Google, Facebook, Amazon, Twitter, Snap and more than 150 other tech companies in the Unites States on Wednesday urged a federal court to block the Donald Trump administrations’s latest attempt to ban people from six Muslim-majority nations. The Silicon Valley majors, including SpaceX, Uber and Spotify, filed a brief at the US District Court of Appeals against Trump’s second travel ban order, saying it will inflict “substantial harm on US companies, their employees, and the entire economy”, Recode reported.
The 162 firms said the restriction will make it harder for American companies to hire talented employees, will increase operational costs, make it more difficult for American firms to compete globally and make immigrant-friendly nations more attractive to investors. “The second order effects a fundamental shift in the rules governing entry into the United States,” lawyers argued in the “amicus brief”, adding that the move discriminated on the basis of religion.
On March 6, the US president signed a new executive order imposing a 90-day ban on the entry of people from Iran, Libya, Syria, Somalia, Sudan and Yemen from March 16, leaving Iraq out of the list.

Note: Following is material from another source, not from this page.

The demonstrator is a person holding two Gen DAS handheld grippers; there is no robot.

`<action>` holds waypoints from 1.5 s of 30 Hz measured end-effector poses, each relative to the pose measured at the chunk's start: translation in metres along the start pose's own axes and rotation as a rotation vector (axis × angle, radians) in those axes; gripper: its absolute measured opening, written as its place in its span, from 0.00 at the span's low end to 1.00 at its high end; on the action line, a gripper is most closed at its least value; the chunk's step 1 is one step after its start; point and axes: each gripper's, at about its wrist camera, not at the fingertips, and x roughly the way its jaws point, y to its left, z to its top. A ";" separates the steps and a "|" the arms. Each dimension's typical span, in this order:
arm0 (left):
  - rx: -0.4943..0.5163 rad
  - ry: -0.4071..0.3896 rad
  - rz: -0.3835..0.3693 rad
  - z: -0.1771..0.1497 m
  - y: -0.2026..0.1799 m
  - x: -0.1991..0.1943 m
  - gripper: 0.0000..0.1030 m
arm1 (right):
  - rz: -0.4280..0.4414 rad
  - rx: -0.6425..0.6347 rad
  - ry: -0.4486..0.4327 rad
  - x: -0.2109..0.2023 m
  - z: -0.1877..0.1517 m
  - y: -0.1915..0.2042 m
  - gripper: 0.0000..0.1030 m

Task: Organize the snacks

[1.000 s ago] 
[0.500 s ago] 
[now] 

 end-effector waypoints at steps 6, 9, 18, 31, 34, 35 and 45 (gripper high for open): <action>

But a federal judge in Hawaii had blocked the revised travel ban just hours before it was due to come into effect on March 16, a move Trump had called an “unprecedented judicial overreach”.
The news comes a day after Trump signed another executive order, which introduces changes to the H-1B visa policy that companies use to hire foreigners for high-skilled jobs. The order – dubbed the “Buy American, Hire American” order – directs the four federal departments of labour, justice, homeland security and state to crack down on alleged “fraud and abuse” in the immigration system to protect American workers.